Contributed to the facebookexperimental/Robyn repository by developing and refining features that enhance data visualization and marketing mix modeling workflows. Focused on improving plotting reliability and clarity through annotation enhancements and robust NaN handling, leveraging R and ggplot2 for consistent, accurate outputs. Refactored data filtering logic to ensure campaign visuals accurately reflect selected paid media channels, and standardized mean response calculations for reliable performance metrics. Addressed compatibility issues with ggplot2 updates and resolved legacy data input challenges, improving InputCollect robustness. The work emphasized clean commit practices, version management, and code styling, resulting in more trustworthy model evaluation and streamlined data-driven decision making.
June 2025 monthly performance summary for facebookexperimental/Robyn, focusing on delivering accurate metrics, robust visuals, and reliable rolling window calculations to support data-driven marketing decisions.

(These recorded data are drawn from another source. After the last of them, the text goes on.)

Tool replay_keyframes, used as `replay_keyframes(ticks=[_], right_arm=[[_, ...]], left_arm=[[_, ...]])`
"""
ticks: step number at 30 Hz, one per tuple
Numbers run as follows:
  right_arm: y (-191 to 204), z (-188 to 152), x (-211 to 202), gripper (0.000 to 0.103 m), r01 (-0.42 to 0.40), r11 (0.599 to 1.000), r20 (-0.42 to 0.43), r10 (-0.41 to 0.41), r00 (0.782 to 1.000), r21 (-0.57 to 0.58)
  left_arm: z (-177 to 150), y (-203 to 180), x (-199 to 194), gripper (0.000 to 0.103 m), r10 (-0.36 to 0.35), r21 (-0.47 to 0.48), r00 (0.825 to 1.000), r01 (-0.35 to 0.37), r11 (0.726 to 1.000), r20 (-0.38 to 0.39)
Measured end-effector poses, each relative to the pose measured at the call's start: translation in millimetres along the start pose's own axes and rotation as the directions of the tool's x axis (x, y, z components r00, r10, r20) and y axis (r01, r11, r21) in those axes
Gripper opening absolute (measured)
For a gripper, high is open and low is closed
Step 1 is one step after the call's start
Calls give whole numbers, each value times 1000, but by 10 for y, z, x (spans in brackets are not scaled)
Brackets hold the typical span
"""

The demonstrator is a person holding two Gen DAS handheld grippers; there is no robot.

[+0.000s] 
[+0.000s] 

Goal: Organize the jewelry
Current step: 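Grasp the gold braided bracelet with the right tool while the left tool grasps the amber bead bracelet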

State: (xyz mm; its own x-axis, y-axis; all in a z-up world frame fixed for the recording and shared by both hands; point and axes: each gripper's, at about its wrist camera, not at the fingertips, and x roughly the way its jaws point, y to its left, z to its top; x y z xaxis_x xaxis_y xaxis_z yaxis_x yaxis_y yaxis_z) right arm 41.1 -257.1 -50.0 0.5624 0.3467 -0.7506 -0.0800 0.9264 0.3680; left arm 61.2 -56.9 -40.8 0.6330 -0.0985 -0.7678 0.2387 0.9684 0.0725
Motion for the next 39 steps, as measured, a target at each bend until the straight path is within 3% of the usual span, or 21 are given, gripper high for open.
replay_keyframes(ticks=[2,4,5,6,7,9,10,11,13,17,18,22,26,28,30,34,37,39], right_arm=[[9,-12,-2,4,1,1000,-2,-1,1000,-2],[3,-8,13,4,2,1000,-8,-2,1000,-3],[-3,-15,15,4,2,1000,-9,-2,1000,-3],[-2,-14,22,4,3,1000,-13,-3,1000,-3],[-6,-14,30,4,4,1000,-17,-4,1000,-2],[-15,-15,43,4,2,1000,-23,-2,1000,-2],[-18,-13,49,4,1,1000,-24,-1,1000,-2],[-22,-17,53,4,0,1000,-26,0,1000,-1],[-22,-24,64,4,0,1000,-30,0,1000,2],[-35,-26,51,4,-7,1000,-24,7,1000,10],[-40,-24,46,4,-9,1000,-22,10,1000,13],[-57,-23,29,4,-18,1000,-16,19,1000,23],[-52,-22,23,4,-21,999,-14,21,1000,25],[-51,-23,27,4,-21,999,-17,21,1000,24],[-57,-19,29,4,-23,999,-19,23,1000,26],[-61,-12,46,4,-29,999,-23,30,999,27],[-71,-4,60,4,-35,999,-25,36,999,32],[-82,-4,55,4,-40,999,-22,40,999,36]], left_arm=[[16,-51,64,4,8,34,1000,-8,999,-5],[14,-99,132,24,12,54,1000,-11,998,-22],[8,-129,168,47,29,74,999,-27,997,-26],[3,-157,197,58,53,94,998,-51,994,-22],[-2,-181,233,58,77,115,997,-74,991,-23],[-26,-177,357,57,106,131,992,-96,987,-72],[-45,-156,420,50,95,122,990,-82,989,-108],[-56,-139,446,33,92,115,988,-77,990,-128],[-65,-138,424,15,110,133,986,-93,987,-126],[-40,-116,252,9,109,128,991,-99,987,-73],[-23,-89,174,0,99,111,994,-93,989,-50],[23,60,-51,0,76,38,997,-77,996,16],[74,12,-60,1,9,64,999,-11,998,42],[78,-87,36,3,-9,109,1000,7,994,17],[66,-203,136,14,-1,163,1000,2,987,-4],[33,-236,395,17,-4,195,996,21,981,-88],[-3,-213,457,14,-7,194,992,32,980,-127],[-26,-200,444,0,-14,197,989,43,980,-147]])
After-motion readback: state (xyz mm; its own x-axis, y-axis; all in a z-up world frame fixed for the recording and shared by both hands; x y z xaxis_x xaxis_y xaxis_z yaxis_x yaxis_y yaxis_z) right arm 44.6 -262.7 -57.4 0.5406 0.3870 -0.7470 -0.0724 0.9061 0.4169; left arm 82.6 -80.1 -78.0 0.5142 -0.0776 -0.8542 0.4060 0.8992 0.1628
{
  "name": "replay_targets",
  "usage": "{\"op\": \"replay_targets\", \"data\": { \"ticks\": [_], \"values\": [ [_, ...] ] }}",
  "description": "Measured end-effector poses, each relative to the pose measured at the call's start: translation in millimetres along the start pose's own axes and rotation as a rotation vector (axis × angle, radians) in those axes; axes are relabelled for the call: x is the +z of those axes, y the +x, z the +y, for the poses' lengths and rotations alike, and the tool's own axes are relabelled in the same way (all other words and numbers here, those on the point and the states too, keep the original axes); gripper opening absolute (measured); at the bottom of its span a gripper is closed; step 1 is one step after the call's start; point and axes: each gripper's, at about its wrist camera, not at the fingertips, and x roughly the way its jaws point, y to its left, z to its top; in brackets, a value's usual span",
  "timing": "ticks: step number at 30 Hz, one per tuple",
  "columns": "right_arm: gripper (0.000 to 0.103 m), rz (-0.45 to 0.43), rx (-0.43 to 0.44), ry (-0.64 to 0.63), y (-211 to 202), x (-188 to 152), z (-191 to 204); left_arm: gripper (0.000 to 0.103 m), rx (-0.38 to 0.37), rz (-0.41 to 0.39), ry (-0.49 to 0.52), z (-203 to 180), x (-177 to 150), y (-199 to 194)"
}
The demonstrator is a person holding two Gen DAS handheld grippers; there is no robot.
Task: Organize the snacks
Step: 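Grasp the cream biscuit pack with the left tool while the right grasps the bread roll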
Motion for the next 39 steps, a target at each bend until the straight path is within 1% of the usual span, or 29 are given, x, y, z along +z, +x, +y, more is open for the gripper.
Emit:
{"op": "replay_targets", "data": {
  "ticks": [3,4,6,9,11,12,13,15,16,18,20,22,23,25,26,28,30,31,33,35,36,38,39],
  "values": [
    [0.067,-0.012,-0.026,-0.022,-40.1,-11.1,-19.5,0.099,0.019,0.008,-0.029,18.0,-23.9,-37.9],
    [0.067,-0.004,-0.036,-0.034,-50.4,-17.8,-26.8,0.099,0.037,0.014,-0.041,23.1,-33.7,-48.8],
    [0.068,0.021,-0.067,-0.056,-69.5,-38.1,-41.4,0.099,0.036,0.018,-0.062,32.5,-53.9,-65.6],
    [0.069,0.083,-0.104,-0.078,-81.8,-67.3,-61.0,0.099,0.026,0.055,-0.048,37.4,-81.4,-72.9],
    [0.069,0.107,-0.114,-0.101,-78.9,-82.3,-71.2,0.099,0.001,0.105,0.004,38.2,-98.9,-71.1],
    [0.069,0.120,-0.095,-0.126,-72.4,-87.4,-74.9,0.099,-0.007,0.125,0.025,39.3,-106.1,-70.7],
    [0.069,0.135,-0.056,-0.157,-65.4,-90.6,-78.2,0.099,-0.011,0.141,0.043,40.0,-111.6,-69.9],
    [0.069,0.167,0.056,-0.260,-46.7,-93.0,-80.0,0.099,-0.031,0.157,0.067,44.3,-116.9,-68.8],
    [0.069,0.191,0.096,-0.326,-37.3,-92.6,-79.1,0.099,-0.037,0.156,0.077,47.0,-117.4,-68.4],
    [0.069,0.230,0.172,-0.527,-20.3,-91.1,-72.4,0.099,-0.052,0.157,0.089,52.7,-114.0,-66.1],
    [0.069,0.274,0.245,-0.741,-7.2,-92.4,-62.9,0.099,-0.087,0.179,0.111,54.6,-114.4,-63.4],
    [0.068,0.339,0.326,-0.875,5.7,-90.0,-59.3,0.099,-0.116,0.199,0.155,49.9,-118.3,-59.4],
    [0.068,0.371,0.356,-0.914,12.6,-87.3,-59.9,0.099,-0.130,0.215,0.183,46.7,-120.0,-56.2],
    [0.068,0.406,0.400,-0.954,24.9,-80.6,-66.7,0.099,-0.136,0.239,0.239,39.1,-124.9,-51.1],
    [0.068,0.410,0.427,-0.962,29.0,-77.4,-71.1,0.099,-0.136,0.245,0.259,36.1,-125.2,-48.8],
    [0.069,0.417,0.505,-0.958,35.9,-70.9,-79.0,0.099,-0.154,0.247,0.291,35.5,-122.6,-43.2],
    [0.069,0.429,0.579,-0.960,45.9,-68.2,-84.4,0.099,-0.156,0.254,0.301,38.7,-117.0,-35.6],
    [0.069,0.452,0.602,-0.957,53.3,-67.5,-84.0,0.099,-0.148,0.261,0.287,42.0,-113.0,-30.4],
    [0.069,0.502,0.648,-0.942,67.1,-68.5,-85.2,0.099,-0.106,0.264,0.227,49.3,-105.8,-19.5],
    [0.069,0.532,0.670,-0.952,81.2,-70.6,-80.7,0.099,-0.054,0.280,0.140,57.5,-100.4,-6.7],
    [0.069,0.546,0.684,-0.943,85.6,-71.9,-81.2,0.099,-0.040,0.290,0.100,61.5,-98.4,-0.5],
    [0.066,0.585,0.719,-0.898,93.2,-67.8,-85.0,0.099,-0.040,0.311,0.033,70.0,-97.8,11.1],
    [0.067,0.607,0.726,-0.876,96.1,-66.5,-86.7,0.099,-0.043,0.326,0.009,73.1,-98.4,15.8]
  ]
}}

June 2025 monthly performance summary for facebookexperimental/Robyn, focusing on delivering accurate metrics, robust visuals, and reliable rolling window calculations to support data-driven marketing decisions.
Month: 2025-01 | Repository: facebookexperimental/Robyn Key features delivered: - Fixed visualization issue on one-pagers by refactoring data filtering to correctly apply selected paid media channels to response curves and mean spends; version bumped to reflect the fix. Major bugs fixed: - Modeling date handling: improved date calculations to use all actual data dates and ensure monthly data extends to the end of the month; addressed legacy InputCollect issue for Business Analysts to improve data input handling. Overall impact and accomplishments: - Improves data accuracy for campaign performance insights, reduces data gaps, and increases reliability of visuals and inputs; enables faster, data-driven decision making across campaigns. Technologies/skills demonstrated: - Data filtering refactor, robust date calculations, InputCollect robustness, version management, and clean commit hygiene (refs: 7a0de39b6e301e32a37b9a336af152deac66ee28; 98a2261cf97552c8eb4ca5d51b99799f98ec57e9).
Month: 2025-01 | Repository: facebookexperimental/Robyn Key features delivered: - Fixed visualization issue on one-pagers by refactoring data filtering to correctly apply selected paid media channels to response curves and mean spends; version bumped to reflect the fix. Major bugs fixed: - Modeling date handling: improved date calculations to use all actual data dates and ensure monthly data extends to the end of the month; addressed legacy InputCollect issue for Business Analysts to improve data input handling. Overall impact and accomplishments: - Improves data accuracy for campaign performance insights, reduces data gaps, and increases reliability of visuals and inputs; enables faster, data-driven decision making across campaigns. Technologies/skills demonstrated: - Data filtering refactor, robust date calculations, InputCollect robustness, version management, and clean commit hygiene (refs: 7a0de39b6e301e32a37b9a336af152deac66ee28; 98a2261cf97552c8eb4ca5d51b99799f98ec57e9).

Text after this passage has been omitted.